Example of Machine -Loading Problem of Random FMS
Let's consider an instance of machine -loading problem of random FMS in which 8 part kinds are to be processed on four machines, each with five tool slots & different processing time for each of operation. Each part kind consists of necessary and optional operations, which might be performed on any of the machine without modifying the sequence of the operations. The adaptability of each of machines and its potential to perform various different operations facilitate various operation assignments to be duplicated to produce alternative part routes. Therefore, there can be fairly large number of combinations in which operations of the part type might be assigned on the different machines while satisfying all of the technological and capacity constraints. Additional consideration of flexibilities such like: part movement flexibilities, tooling flexibilities, etc. along with the constraints of the system configuration & operational feasibility make the problem more difficult.
To arrive at optimal or nearly optimal solution for the machine loading problem, combinations of machines & operations allocated are evaluated by using two common performance measures: system unbalance, and throughput. This is necessary to explore each of combinatorial allocation with respect to a given objective function (minimization of system unbalance & maximizing throughput), by satisfying constraints simultaneously. This is found that number of possible allocations, to be explored, enhance exponentially as size of the problem enhance.

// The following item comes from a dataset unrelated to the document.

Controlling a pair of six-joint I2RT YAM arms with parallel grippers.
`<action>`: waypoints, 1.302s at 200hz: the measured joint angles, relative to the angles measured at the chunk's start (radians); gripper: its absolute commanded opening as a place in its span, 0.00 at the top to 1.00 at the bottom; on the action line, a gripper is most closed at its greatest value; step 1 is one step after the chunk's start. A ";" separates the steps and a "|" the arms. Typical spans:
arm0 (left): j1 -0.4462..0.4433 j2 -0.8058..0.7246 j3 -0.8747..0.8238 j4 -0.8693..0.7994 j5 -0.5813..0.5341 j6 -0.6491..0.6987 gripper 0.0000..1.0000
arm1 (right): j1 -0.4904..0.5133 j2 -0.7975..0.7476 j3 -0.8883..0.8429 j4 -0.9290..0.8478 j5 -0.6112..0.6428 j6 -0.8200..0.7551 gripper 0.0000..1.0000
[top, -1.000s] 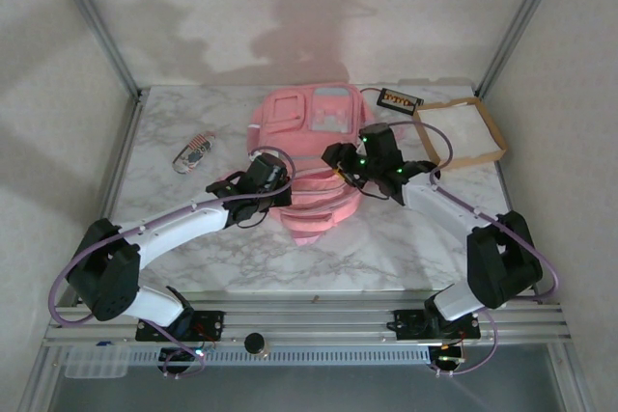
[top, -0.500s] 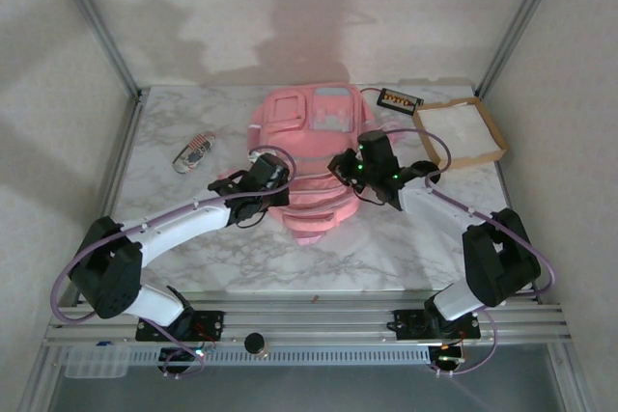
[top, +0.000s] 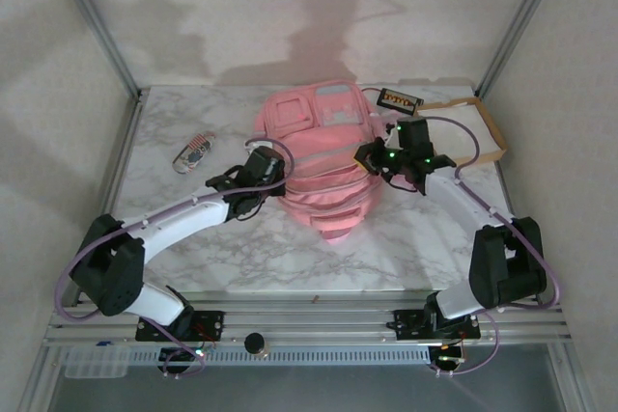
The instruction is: Pack books, pencil case, and school supplies into a backpack
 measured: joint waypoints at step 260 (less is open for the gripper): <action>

Table : Description of Problem No.1
Various researchers have solved machine loading difficulty by generating the pre- determined part sequencing based heuristics, however these techniques don't guarantee optimal/near optimal solutions. Thus, the application of local intelligent search techniques, such like tabu search (TS), simulated annealing (SA), genetic algorithm (GA), and CBGA (Constraint Based Genetic Algorithm) have been widely used by researchers since the year 1992, to solve such a computationally complex optimization problem.
These difficulty have been addressed considering following objective functions:
1. Minimization of system unbalance alone;
2. Maximization of throughput alone; and
3. Minimization of system unbalance and maximization of throughput considered together.
Let us solve out the above problem by using an evolutionary heuristic known as Reallocation paradigm. An approach that ensures simultaneous allocations of an index of essential in addition to optional operations on the machines depend on the value "operations allocation priority index" has been pursued. The concept of "operation allocation priority index" (PI) has been evolved to include the effects of available and essential time and tool slots on the machines before & after the operation decision of a part type.